The motor controller 40 may send the signal lamp command or the steering command to the vehicle controller, and then the signal lamp command or the steering command is forwarded to the signal lamp and the steering system through the bus by the vehicle controller.

In one embodiment, the motor controller 40 is further configured to control the torque output by the driving motor 50 to change to the torque indicated by the intelligent driving torque signal at a preset rate of change in response to the intelligent driving torque signal in controlling the driving motor 50 to output the torque according to the sensed data signal.

In one embodiment, the motor controller 40 is configured to control the torque output by the driving motor 50 according to the sensing data signal to change from the torque adjusted to be output according to the sensing data signal to the torque indicated by the driving torque signal according to the preset rate of change when the opening of the accelerator pedal, the opening of the brake pedal or the steering wheel operated by the user changes.

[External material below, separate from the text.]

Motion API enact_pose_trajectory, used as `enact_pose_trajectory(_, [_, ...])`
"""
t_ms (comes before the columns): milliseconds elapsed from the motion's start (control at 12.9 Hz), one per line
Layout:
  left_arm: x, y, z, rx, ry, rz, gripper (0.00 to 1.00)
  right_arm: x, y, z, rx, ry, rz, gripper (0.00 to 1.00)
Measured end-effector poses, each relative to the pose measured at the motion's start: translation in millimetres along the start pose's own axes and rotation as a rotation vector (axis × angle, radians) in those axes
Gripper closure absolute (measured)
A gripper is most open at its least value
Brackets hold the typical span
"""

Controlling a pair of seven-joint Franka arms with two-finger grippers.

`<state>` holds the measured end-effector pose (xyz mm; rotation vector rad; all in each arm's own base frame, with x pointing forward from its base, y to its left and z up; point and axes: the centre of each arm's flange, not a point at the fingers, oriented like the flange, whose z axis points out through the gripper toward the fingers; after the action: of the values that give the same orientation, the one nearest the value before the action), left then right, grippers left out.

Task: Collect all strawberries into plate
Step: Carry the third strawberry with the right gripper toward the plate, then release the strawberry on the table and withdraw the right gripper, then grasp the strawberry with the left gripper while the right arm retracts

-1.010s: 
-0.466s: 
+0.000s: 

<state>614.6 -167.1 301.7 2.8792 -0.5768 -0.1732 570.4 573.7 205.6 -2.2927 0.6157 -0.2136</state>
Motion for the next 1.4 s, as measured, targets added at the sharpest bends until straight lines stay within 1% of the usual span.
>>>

When the motor controller is switched from the redundant intelligent driving mode to the intelligent driving mode or the human driving mode, the torque output of the driving motor is controlled to be smoothly transited to the torque indicated by the intelligent driving torque signal. The preset rate of change may be calibrated according to the vehicle.

In the switching process of the redundant intelligent driving function and the intelligent driving system output control signals or the intelligent driving system output control signals and the human driving control signals, smooth transition is carried out, the frustration feeling of switching between different modes is avoided, and the comfortableness of the electric automobile in the driving process is improved.

If the intelligent driving controller 20 resumes operation in a short time, the longitudinal torque arbitration module controls the smooth transition of the motor torque command to the intelligent driving system command of the whole vehicle, and the steering arbitration module controls the smooth transition of the steering command to the intelligent driving system command of the whole vehicle, and simultaneously eliminates the warning lights of the vehicle body.

If the condition of the person taking over exists in a short time, after the person takes over, the torque arbitration module controls the motor torque command to smoothly transition to the person driving mode, the steering arbitration module controls the steering command to smoothly transition to the person driving mode, and meanwhile, the car body warning lamp is eliminated.

If intelligent driving is not recovered and human driving is not intervening in a long time, the redundant intelligent driving function controls the whole vehicle to finish the side parking through a longitudinal system and a transverse system.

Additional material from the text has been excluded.